Only the lines below between the one holding "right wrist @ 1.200" and the one holding "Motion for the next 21", inclusive, are to be reproduced word for word; the pictures are to be left out.

* * *

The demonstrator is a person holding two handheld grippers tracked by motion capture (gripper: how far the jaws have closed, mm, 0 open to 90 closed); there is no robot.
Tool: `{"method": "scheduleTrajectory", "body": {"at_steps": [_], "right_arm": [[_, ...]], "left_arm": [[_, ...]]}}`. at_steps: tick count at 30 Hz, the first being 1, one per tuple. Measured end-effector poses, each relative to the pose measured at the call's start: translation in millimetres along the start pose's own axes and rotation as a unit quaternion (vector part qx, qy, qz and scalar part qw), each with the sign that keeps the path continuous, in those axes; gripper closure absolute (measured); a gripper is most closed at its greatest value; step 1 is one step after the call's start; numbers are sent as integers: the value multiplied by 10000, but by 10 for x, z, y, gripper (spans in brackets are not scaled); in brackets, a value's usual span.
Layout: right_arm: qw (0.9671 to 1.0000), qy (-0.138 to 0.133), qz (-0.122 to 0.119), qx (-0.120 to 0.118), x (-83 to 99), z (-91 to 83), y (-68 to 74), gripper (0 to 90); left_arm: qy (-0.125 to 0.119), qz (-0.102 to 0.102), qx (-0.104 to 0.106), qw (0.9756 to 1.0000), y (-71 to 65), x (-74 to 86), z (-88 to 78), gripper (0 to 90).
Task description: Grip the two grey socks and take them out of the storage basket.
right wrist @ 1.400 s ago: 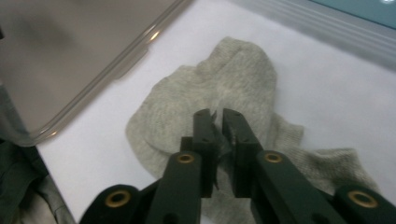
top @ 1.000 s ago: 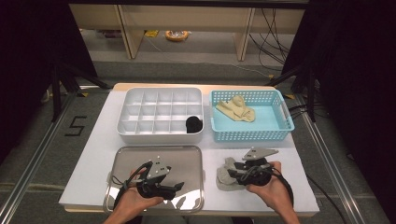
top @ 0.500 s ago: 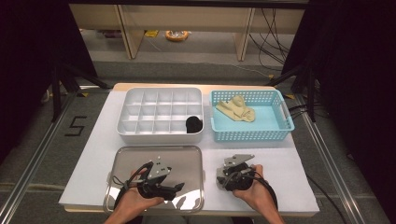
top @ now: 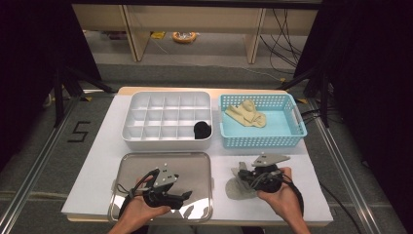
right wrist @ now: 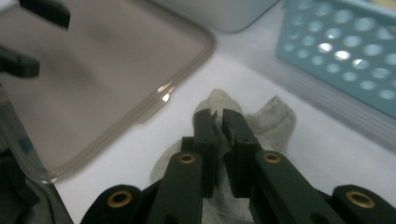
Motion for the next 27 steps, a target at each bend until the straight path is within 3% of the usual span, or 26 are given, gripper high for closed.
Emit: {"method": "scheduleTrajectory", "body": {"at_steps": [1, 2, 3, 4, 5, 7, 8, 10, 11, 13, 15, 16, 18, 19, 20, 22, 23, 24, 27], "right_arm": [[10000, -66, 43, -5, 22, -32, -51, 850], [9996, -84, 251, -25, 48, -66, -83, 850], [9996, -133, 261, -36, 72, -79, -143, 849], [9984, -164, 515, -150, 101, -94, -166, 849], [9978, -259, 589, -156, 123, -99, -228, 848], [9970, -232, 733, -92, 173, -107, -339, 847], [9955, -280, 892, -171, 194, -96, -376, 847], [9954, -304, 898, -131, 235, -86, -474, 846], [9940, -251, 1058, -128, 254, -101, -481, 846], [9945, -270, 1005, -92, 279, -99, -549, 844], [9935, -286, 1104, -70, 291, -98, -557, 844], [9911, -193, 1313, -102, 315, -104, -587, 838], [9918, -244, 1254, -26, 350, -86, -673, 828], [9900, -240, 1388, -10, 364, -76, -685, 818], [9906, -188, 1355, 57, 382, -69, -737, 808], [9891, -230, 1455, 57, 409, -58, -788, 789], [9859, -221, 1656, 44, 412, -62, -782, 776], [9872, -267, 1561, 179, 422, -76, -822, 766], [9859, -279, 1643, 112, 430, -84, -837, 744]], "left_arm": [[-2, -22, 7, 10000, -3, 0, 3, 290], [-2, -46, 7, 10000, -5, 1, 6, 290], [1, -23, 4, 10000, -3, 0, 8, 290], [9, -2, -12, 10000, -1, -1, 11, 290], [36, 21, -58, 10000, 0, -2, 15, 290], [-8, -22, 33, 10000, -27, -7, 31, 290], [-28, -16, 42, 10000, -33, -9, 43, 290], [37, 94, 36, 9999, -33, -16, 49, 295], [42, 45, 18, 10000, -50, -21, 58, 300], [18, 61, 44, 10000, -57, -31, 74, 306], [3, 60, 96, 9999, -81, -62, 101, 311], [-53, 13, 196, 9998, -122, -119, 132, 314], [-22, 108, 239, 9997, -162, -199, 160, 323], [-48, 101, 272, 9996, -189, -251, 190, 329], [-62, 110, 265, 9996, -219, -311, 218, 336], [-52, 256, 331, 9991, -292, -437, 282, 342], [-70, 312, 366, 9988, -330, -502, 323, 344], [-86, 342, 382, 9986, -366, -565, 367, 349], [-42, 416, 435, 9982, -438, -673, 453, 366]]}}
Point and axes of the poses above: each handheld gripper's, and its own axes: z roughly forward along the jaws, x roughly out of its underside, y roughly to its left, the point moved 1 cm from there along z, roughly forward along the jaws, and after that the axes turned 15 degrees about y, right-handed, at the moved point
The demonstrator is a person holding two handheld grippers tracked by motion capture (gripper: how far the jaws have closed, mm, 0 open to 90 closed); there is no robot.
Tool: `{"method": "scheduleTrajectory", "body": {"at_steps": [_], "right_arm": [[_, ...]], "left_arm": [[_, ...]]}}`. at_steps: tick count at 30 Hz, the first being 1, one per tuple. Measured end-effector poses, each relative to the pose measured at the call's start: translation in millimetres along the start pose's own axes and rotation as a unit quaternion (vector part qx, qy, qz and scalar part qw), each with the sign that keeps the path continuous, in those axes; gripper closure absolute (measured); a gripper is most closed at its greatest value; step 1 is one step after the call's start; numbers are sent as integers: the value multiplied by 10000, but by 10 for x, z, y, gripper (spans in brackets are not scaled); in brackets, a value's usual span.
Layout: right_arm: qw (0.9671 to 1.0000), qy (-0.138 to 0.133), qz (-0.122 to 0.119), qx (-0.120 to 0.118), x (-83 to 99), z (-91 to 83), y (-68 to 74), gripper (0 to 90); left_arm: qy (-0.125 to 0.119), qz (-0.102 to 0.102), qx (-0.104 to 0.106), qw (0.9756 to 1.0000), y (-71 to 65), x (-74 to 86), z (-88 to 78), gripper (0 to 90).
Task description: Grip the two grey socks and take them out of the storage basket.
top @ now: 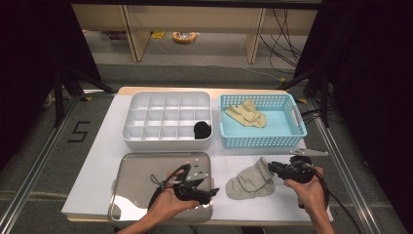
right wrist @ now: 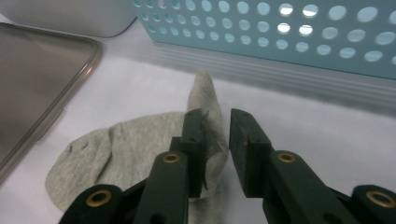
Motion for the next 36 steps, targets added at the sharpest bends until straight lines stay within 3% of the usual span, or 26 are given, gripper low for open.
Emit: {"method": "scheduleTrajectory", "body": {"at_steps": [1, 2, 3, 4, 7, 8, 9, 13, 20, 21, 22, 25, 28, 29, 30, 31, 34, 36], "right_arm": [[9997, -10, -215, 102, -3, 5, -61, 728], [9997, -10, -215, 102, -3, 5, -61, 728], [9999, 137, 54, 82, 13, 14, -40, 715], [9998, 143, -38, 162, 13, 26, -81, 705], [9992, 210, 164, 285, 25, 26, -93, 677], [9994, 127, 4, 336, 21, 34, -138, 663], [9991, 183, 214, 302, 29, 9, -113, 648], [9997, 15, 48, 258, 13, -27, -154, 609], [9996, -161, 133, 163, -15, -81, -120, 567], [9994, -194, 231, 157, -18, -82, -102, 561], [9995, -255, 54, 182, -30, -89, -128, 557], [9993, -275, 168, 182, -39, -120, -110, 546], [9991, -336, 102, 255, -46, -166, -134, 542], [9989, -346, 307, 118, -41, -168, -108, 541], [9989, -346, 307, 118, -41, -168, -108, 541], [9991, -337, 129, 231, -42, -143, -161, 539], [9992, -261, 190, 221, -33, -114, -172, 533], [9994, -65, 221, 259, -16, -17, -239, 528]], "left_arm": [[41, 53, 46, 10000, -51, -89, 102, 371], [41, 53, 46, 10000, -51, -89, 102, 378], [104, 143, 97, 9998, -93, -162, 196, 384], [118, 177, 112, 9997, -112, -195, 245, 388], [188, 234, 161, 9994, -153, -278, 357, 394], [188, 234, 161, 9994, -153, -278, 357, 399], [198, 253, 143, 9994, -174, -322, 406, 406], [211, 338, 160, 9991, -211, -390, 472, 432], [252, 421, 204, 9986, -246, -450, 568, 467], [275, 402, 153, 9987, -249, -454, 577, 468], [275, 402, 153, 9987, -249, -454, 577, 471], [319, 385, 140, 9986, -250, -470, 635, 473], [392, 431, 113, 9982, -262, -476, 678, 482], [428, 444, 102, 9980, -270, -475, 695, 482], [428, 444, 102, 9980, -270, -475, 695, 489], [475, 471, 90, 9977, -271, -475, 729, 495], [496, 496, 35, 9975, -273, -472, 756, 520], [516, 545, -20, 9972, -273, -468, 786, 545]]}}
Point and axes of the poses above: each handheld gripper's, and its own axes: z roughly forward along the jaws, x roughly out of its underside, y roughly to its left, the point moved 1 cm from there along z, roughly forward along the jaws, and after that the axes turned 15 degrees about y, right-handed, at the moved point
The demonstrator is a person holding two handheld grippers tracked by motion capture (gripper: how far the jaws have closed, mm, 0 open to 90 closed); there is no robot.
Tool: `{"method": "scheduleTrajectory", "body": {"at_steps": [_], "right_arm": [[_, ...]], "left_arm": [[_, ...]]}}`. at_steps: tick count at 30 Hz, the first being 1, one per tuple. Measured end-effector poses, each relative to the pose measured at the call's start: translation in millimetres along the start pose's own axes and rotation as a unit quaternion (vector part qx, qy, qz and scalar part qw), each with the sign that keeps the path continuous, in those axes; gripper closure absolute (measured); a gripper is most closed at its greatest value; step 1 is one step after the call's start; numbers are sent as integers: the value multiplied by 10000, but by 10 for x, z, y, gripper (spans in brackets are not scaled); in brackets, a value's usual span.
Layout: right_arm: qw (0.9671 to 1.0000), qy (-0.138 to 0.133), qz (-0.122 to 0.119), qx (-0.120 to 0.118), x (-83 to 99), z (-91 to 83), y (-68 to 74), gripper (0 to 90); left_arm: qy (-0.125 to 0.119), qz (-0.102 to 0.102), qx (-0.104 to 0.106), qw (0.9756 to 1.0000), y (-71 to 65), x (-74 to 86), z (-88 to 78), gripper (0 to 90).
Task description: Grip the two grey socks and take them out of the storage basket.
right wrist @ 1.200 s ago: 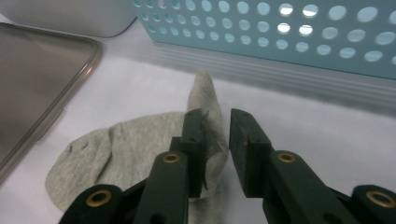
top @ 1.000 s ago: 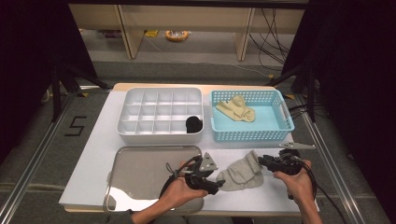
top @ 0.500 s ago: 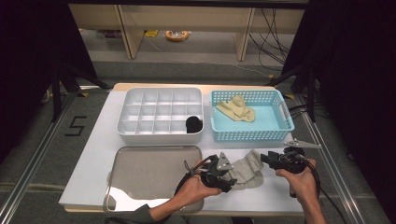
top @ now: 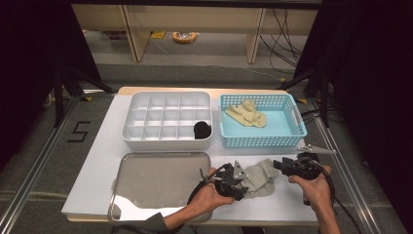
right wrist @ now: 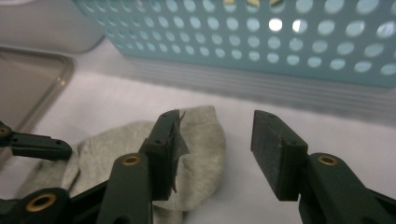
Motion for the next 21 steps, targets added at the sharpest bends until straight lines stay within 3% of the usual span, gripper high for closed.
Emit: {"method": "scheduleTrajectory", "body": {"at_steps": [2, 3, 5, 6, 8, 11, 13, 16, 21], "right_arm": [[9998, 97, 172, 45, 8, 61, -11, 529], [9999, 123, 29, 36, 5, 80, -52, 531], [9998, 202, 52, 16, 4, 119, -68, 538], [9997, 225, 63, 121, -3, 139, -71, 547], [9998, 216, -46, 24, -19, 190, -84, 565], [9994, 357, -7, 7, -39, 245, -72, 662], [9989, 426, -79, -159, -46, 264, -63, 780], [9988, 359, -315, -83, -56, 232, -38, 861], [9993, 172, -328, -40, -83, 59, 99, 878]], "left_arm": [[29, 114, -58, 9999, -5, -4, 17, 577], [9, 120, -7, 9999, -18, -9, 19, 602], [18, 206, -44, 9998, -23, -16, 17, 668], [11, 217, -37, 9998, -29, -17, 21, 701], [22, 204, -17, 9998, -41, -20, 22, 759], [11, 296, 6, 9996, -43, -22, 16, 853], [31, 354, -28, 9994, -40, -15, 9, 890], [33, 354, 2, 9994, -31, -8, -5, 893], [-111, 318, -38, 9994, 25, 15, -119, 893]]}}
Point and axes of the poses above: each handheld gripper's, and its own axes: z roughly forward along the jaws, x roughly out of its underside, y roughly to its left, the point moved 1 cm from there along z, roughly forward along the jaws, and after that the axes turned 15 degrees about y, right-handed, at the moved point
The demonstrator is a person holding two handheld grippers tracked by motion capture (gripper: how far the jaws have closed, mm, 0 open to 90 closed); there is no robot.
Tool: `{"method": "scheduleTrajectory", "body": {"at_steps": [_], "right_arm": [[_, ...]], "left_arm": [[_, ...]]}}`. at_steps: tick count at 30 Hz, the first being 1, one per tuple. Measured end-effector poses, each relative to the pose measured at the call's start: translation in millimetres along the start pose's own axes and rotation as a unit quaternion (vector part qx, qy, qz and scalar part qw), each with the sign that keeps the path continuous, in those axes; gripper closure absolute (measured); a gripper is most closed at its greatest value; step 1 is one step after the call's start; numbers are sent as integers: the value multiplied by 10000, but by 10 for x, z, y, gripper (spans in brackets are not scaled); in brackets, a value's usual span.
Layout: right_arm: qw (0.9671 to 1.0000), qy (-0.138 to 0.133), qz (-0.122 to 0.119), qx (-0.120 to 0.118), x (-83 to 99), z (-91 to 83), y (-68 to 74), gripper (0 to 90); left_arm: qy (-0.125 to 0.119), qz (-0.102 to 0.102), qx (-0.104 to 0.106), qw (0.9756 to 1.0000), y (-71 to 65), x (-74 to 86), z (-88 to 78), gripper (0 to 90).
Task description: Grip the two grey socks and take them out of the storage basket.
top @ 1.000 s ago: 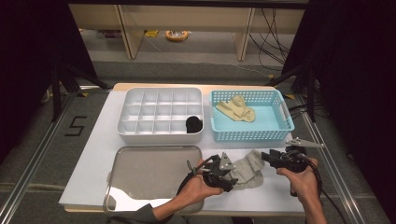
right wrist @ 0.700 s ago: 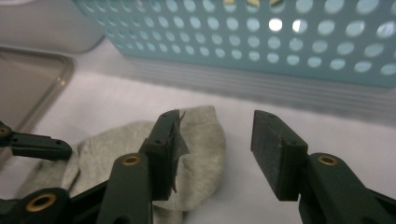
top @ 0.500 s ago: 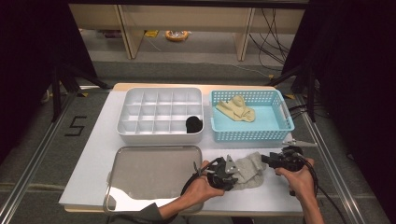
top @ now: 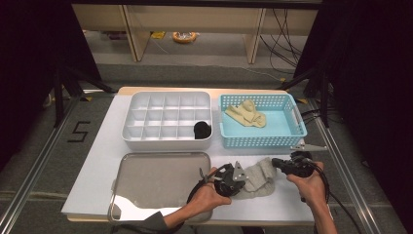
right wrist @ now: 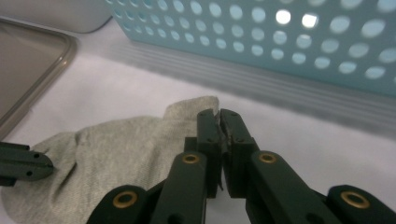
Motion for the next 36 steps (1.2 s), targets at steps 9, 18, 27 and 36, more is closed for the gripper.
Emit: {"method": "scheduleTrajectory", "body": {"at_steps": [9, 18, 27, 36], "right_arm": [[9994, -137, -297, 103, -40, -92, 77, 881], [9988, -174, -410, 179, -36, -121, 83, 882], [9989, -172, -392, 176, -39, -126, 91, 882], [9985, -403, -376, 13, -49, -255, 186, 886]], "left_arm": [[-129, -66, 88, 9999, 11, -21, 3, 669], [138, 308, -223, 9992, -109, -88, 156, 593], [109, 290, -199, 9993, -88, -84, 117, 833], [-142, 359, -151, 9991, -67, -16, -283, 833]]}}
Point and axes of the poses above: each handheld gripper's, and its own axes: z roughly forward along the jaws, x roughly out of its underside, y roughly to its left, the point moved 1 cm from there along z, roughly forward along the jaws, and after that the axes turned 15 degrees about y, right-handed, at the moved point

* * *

Your response
right wrist @ 1.200 s ago: 
top @ 1.000 s ago: 
top @ 0.500 s ago: 
top @ now: 
right wrist @ now: 
Motion for the next 21 steps, targets added at the sharpest bends until straight lines stay within 3% of the usual span, gripper high for closed.

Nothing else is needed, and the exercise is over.